Now, the interesting thing not mentioned about the poll in question is that it didn’t just ask conservatives why, or if, they think Obama is the anti-Christ. The pollsters were actually looking to evaluate how many people on the right and on the left had what could be considered irrational beliefs, like religious gloom and doom and Birtherism on the conservative side, and 9/11 Truthism on the liberal end of the spectrum. The full results are pretty disturbing on both sides. While 35% of self-identified Republican voters are either sure or think that it’s possible for Obama to be the incarnation of temporal evil and 52% think he either wasn’t born in the U.S. or that Birthers could have a plausible theory, some 51% of Democrats think that the Bush administration had “advance knowledge” of the 9/11 attacks.

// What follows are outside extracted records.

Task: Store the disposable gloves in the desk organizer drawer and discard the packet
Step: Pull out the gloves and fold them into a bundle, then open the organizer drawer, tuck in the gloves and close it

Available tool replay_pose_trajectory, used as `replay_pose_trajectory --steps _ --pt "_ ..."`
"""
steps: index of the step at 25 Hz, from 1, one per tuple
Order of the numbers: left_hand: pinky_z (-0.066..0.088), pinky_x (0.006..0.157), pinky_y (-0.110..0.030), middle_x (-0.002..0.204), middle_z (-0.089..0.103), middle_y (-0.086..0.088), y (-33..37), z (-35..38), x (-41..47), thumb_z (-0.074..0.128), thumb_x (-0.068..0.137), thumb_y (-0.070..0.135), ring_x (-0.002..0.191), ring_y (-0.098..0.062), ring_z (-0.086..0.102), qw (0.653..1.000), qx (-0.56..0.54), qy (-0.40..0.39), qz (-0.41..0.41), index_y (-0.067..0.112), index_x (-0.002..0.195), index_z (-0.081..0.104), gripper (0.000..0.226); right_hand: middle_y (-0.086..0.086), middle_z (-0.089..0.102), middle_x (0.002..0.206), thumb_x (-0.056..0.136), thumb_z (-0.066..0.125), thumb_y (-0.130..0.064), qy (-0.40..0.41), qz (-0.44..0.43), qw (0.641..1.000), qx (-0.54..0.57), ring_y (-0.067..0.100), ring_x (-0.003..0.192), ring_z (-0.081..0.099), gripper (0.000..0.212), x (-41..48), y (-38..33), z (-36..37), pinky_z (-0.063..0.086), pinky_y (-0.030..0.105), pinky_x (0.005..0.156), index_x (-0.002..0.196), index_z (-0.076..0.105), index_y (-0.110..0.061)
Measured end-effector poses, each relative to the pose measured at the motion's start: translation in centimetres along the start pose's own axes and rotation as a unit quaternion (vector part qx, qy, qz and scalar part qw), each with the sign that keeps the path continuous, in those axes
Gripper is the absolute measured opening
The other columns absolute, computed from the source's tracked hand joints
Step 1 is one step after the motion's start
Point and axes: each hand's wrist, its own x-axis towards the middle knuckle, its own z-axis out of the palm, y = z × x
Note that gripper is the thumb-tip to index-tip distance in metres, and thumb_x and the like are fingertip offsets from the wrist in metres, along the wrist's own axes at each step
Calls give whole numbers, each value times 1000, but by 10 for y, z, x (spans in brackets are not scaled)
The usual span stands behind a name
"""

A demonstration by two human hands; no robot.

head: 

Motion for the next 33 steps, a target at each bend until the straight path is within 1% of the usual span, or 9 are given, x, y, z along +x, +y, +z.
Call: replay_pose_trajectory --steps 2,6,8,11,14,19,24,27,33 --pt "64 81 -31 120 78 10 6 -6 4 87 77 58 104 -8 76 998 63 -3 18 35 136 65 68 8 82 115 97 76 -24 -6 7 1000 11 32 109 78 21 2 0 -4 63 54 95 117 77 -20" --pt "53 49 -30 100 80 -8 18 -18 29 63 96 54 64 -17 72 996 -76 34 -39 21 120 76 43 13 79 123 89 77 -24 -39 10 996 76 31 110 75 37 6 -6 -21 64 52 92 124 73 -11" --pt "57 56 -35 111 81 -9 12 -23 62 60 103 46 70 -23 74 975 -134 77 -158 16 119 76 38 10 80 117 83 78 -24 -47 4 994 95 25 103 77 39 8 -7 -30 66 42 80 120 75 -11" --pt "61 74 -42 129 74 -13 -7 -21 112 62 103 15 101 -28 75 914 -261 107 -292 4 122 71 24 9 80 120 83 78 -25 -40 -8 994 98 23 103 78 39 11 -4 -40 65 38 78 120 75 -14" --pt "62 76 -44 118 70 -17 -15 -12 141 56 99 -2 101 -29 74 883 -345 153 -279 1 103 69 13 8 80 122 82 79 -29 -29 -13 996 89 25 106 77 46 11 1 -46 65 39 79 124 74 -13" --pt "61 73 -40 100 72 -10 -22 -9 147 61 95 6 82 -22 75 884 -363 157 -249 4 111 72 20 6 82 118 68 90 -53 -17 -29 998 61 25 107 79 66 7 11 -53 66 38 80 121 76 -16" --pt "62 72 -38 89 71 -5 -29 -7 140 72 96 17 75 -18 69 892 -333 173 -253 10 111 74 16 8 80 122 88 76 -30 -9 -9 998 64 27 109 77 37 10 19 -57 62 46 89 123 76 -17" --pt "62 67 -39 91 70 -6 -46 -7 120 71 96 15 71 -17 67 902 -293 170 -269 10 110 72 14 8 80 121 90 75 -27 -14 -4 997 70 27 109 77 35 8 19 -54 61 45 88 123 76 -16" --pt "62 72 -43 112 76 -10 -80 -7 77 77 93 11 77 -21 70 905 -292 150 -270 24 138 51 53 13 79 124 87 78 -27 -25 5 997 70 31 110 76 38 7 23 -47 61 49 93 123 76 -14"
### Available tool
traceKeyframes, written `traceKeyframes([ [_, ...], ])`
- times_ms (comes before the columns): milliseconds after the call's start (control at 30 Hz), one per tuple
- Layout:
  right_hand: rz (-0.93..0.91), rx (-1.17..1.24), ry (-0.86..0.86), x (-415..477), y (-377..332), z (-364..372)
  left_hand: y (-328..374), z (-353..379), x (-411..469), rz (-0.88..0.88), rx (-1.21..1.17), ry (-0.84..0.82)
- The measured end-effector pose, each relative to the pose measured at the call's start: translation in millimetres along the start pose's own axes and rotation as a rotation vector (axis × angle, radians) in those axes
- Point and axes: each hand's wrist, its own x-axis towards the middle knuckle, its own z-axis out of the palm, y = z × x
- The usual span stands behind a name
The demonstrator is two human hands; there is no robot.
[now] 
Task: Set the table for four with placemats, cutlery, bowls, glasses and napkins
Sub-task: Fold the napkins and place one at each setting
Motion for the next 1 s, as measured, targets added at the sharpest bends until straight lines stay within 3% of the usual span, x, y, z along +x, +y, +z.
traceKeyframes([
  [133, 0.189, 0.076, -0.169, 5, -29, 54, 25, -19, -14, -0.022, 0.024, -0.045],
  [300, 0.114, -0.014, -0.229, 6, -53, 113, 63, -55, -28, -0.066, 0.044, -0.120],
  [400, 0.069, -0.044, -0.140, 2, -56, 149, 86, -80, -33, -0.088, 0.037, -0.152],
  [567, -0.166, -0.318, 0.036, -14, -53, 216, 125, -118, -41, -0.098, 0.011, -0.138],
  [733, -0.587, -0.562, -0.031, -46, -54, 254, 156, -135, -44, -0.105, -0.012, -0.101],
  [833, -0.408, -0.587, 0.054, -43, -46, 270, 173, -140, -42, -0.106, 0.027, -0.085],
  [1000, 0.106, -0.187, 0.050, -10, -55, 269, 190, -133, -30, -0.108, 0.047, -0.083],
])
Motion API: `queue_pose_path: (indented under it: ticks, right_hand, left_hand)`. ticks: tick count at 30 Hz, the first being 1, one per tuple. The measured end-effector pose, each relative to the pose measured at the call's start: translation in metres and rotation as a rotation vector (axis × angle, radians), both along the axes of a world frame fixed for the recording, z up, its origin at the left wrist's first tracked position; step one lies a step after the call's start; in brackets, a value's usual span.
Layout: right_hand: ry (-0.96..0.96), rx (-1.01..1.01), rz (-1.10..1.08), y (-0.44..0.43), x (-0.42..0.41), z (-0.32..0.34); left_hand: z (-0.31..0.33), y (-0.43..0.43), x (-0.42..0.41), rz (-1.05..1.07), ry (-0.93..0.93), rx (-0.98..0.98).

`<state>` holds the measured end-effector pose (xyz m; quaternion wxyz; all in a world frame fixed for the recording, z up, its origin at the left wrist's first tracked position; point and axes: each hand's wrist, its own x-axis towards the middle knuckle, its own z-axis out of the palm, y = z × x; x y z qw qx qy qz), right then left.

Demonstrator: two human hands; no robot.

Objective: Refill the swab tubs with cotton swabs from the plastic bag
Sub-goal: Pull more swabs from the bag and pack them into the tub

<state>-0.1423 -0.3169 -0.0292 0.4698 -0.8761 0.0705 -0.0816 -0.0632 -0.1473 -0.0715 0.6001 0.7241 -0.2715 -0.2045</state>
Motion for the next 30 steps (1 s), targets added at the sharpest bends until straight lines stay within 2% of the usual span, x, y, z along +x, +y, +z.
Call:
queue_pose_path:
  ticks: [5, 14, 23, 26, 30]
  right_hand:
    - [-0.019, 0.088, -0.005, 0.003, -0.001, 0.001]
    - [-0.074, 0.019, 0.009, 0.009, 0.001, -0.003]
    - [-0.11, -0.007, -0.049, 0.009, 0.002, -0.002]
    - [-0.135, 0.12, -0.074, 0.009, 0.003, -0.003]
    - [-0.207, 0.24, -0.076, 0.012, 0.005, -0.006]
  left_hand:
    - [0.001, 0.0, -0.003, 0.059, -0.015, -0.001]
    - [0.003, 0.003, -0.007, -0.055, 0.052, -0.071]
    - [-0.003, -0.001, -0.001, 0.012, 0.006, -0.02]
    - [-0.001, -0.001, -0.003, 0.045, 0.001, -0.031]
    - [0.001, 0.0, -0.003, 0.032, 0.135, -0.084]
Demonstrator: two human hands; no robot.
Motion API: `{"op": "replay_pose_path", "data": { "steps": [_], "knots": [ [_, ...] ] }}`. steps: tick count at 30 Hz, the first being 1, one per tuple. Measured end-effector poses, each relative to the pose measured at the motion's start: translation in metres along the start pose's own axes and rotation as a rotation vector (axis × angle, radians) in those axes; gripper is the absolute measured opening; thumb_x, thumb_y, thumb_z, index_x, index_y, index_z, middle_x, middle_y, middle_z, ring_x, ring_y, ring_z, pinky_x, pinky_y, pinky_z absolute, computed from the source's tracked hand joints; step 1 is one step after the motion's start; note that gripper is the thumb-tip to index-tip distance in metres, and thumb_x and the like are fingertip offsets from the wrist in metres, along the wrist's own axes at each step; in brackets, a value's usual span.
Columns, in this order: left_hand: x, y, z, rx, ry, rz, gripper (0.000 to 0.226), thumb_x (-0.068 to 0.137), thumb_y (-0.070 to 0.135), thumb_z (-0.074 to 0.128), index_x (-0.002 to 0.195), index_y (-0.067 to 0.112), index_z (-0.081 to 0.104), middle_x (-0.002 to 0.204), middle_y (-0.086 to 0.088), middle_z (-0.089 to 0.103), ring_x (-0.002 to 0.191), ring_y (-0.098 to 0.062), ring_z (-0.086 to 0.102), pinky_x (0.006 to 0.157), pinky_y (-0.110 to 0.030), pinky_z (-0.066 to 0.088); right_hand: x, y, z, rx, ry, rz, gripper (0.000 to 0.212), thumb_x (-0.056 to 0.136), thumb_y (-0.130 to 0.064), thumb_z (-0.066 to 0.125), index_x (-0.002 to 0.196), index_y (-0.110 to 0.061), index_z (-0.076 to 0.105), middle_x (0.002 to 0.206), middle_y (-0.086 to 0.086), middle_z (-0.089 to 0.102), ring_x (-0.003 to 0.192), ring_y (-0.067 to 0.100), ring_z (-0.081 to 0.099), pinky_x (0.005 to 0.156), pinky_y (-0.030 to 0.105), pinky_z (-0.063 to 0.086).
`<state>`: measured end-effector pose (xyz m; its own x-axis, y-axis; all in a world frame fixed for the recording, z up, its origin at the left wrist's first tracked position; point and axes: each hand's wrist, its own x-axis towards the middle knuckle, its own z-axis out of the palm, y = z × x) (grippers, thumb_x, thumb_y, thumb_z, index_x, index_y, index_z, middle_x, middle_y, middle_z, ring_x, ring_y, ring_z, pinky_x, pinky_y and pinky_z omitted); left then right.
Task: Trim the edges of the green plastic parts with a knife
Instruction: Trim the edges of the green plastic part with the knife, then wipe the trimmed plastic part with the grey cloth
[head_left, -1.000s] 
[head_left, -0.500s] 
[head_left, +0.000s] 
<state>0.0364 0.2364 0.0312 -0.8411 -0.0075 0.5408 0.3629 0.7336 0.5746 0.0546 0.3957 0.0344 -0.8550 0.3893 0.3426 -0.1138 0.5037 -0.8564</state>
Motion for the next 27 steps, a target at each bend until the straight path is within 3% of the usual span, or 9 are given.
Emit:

Unfortunately, the poll didn’t try to find out whether there was a full blown Truther on the other end of the line, something it should’ve done to get an accurate proportion.

Of course we know there are plenty of Truthers out there along with all sorts of liberal movements who vocally rebel against science. The proponents of alternative medical woo and anti-vaccination activists are great examples of the left’s rarely mentioned disdain towards scientific reality. And while Schaeffer and Maddow so narrowly focused on fundamentalists in their political subjectivity, they missed the chance to discuss how the country could be governed despite millions of people who ardently refuse to accept facts and believe that their opinions matter more than objective data. Even worse, today’s news shows only serve to stoke their fires and make them louder and more rabid about their dearly held beliefs, turning bad ideas into even worse dogmas that are being pushed on us from every other current events headline. This disturbing trend has taken a firm hold on politics where everything seems to be a controversy, or a conspiracy, or fuel for outrage that tends to be so ill-informed and logically baseless, you can physically feel your IQ dropping after being exposed to it.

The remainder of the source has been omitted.